Werkloosheid naar onderwijsniveau

In het tweede kwartaal van 2024 was 3,6 procent van de beroepsbevolking werkloos. Een jaar eerder was dit in het tweede kwartaal van 2023 3,4 procent. De werkloosheid was het laagst onder hbo- en wo-opgeleiden.

Werkloosheid groeit vooral bij personen met een vmbo-, havo-, vwo- of mbo1-opleiding

Het werkloosheidspercentage daalt met toenemend onderwijsniveau. In het tweede kwartaal van 2024 was de werkloosheid het hoogst onder de beroepsbevolking met uitsluitend basisonderwijs (9,1 procent). Onder de beroepsbevolking met een hoog onderwijsniveau daalde de werkloosheid licht naar 2,6 procent onder personen met een hbo-, wo-bachelorstitel en 2,5 procent onder personen met een hbo-, wo-masters of doctorstitel. Bij degenen met een vmbo-, havo-, vwo- of mbo1-opleiding nam de werkloosheid in een jaar tijd toe van 4,7 naar 5,2 procent.

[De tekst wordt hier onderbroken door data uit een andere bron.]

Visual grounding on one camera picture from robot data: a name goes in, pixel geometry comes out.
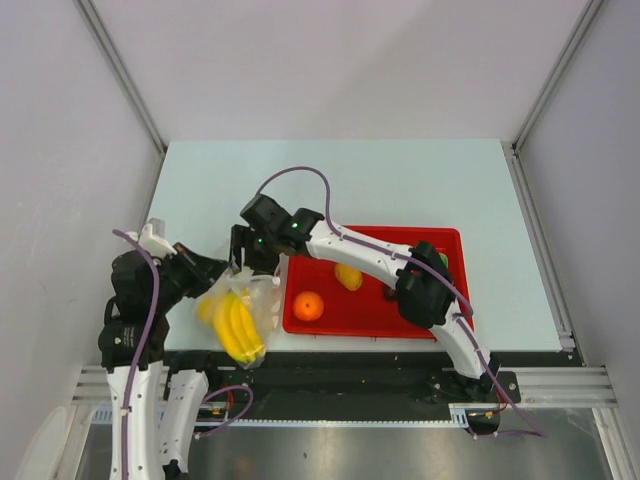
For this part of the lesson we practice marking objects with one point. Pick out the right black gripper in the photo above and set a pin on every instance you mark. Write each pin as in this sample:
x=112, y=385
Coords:
x=243, y=237

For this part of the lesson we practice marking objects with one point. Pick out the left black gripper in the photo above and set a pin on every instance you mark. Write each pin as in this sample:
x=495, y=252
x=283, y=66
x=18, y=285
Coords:
x=204, y=270

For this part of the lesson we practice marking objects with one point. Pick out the fake yellow banana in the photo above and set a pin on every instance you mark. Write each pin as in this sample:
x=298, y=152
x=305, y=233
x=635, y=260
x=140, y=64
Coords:
x=236, y=331

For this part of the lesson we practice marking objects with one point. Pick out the clear zip top bag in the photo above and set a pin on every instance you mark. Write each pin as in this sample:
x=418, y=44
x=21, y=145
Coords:
x=262, y=294

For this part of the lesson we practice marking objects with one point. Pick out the fake orange fruit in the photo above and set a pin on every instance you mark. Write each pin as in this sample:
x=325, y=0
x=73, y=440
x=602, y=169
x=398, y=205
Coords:
x=308, y=306

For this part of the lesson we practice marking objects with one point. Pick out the fake yellow mango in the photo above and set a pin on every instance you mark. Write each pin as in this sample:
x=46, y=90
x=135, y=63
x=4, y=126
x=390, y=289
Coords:
x=349, y=277

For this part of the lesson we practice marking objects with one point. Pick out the fake dark purple fruit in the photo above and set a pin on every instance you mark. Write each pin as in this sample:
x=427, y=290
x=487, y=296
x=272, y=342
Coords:
x=389, y=293

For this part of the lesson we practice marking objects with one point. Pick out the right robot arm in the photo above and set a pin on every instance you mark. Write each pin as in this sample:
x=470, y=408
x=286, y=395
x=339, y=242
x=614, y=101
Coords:
x=425, y=293

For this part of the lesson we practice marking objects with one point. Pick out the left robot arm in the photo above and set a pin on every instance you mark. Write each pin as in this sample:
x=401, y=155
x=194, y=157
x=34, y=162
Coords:
x=135, y=360

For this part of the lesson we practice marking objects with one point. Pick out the red plastic tray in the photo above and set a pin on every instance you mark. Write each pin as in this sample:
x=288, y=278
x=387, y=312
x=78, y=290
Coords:
x=365, y=312

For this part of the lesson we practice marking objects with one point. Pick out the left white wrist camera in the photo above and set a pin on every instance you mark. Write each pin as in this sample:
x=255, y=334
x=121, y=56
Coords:
x=151, y=239

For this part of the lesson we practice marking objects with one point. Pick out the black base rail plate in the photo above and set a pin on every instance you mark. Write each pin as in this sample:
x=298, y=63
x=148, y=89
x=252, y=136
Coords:
x=347, y=387

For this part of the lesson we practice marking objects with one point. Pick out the left aluminium frame post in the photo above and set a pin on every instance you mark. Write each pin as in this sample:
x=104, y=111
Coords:
x=115, y=62

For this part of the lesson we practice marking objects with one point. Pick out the aluminium frame post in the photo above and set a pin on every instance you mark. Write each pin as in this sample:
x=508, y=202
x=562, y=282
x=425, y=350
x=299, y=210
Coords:
x=573, y=44
x=115, y=62

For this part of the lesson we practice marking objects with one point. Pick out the aluminium front rail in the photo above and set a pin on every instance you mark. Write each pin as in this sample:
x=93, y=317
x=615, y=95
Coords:
x=539, y=387

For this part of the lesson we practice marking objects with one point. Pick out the right aluminium frame post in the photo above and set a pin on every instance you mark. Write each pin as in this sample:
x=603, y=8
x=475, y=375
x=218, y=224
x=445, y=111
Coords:
x=573, y=44

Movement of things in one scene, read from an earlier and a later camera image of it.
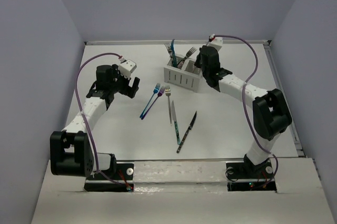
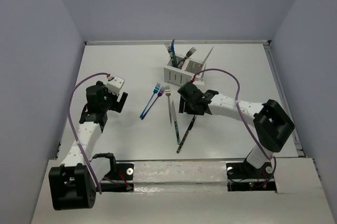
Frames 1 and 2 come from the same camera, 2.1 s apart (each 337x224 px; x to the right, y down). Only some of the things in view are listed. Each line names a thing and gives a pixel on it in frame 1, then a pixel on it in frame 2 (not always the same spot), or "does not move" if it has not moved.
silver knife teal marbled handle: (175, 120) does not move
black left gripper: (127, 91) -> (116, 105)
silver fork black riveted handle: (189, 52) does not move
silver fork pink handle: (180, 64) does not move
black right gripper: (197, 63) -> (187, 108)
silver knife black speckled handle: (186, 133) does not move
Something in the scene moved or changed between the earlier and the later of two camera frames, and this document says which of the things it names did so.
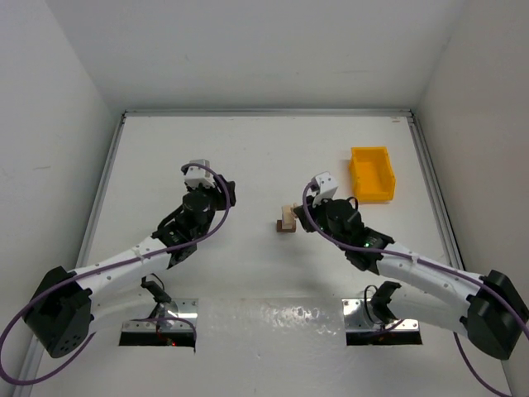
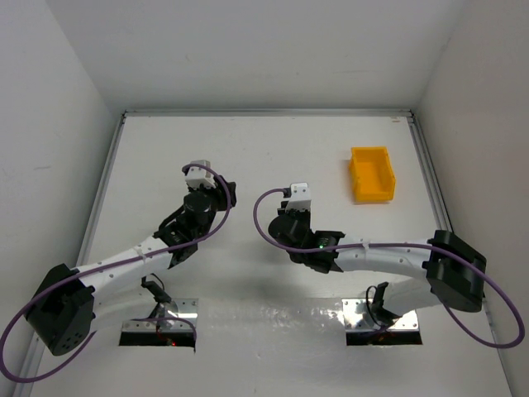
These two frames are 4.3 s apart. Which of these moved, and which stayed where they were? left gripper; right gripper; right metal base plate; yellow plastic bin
Moved: right gripper
Stayed: yellow plastic bin; left gripper; right metal base plate
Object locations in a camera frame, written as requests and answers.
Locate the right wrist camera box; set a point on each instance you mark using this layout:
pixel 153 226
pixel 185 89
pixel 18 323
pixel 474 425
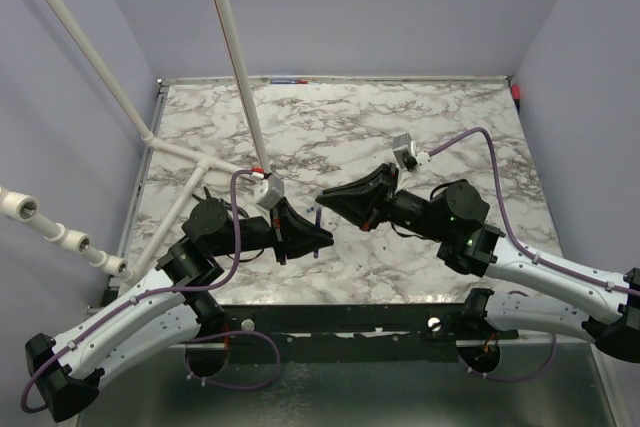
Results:
pixel 407 154

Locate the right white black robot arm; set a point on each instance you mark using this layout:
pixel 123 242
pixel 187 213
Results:
pixel 592 304

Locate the white pvc pipe frame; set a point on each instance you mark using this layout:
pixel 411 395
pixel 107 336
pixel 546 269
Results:
pixel 203 162

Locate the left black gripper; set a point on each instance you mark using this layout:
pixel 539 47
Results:
pixel 292 234

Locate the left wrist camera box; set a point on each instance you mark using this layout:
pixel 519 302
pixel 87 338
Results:
pixel 268 192

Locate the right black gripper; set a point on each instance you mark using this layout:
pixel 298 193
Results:
pixel 365 200

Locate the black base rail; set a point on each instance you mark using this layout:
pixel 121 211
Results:
pixel 367 332

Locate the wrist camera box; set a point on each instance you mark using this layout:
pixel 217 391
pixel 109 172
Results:
pixel 268 192
pixel 407 154

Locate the blue red marker at edge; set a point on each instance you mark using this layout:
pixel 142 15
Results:
pixel 288 81

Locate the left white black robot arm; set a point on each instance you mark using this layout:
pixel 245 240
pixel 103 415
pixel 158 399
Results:
pixel 171 304

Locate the red black clamp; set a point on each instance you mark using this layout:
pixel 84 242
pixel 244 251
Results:
pixel 515 91

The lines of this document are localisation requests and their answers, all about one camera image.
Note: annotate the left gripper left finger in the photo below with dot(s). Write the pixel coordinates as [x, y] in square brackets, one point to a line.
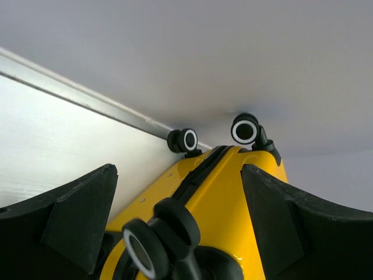
[58, 234]

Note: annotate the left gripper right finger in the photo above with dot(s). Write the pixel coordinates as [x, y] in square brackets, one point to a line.
[302, 236]

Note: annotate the yellow hard-shell suitcase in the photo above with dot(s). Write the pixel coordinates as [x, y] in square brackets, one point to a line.
[193, 222]

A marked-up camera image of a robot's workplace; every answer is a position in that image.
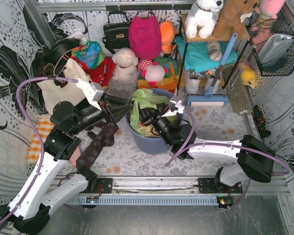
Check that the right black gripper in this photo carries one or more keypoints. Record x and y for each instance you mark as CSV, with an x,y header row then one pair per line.
x,y
153,115

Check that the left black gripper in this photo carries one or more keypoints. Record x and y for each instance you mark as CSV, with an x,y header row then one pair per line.
x,y
107,110

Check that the green plastic trash bag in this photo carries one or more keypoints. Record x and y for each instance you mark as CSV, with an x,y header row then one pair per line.
x,y
148,104

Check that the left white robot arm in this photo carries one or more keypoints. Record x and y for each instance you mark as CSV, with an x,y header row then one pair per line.
x,y
31,209

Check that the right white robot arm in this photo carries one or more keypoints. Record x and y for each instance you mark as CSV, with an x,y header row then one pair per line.
x,y
250,158

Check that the blue trash bin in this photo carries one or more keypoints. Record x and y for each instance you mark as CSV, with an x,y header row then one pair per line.
x,y
147,144

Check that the cream canvas tote bag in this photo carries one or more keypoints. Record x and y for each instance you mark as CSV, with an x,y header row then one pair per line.
x,y
53,94

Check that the magenta felt bag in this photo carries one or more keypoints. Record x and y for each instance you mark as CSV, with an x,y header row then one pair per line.
x,y
145,37

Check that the rainbow striped cloth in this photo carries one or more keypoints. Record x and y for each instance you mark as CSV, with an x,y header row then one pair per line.
x,y
171,77

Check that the white fluffy plush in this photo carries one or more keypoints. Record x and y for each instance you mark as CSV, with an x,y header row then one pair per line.
x,y
126,62

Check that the dark patterned necktie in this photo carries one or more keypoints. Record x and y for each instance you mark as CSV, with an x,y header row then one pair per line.
x,y
105,138

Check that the red garment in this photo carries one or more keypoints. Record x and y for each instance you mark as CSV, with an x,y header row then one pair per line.
x,y
102,73

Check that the pink pig plush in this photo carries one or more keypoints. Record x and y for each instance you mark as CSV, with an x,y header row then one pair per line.
x,y
152,72

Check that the blue floor squeegee head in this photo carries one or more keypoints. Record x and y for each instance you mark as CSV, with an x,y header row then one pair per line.
x,y
200,100

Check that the colourful silk scarf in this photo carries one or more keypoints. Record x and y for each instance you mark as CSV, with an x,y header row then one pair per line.
x,y
89,56

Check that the teal cloth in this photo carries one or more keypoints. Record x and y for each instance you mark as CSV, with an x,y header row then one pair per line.
x,y
197,58

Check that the black leather handbag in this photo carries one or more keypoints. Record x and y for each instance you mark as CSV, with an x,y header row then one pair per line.
x,y
116,35

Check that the orange checkered towel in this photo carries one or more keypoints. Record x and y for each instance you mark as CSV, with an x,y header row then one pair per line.
x,y
44,127

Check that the black hat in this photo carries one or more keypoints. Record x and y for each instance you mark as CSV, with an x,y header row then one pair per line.
x,y
52,55

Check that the grey chenille mop head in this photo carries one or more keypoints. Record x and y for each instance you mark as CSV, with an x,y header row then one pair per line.
x,y
237,95

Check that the orange plush toy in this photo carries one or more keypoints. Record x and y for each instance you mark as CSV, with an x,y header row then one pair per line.
x,y
167,37

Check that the yellow plush toy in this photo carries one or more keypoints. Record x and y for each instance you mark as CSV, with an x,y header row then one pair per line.
x,y
247,75

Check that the white plush dog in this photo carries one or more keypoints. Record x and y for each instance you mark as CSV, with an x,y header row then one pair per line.
x,y
202,18

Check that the brown teddy bear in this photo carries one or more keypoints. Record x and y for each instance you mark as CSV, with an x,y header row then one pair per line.
x,y
230,16

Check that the wooden shelf board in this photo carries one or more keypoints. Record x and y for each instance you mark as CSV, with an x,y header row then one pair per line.
x,y
224,37

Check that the silver foil pouch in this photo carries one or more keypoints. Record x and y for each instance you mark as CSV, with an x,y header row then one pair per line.
x,y
275,47

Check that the pink plush toy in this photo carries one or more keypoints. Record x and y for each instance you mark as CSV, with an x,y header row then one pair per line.
x,y
268,9

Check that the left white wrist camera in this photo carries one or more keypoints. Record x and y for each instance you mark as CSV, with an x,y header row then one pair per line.
x,y
92,91

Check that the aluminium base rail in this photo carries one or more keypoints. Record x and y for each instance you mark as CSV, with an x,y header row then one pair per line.
x,y
185,185

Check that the black wire basket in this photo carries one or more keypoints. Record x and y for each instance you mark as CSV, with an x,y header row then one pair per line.
x,y
260,33

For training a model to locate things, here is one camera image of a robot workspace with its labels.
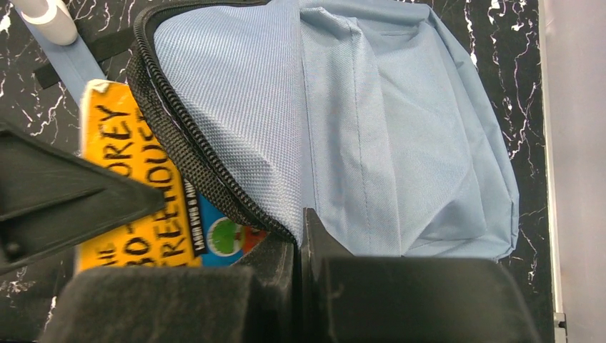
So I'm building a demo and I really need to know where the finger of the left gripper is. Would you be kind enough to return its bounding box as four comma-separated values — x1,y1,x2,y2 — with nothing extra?
1,121,164,274

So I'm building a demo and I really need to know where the blue student backpack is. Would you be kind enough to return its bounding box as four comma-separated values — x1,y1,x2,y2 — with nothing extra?
14,0,521,262

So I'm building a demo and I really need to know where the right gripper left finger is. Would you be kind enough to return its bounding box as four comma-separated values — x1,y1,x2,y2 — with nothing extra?
40,234,296,342

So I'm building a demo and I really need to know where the white vertical pvc pipe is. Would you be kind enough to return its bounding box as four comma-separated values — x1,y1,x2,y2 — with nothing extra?
11,0,79,46

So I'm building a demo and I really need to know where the orange treehouse book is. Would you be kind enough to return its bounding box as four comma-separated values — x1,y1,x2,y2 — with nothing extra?
74,79,267,272

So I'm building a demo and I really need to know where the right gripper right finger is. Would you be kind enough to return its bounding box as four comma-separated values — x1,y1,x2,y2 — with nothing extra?
301,208,540,342

Tussen 2013 en 2023 daling werkloosheid op alle onderwijsniveaus

Ook over een langere periode bezien verschilt het niveau van de werkloosheid tussen personen van verschillende onderwijsniveaus. Het hoogst was het werkloosheidspercentage onder de beroepsbevolking met uitsluitend basisonderwijs. In 2013 was 16,9 procent van hen werkloos, in 2014 17,9 procent. In de periode 2013-2023 nam de werkloosheid per saldo af op alle onderwijsniveaus, variërend van 9,1 procentpunt daling bij de beroepsbevolking met alleen basisonderwijs tot 2,0 procentpunt bij de beroepsbevolking met een masters of doctorstitel. In 2020 - het eerste coronajaar - nam de werkloosheid toe om de jaren erna weer af te nemen. Hoe lager het onderwijsniveau was, des te sterker was de toename van de werkloosheid in 2020 en des te sterker de afname in de jaren erna.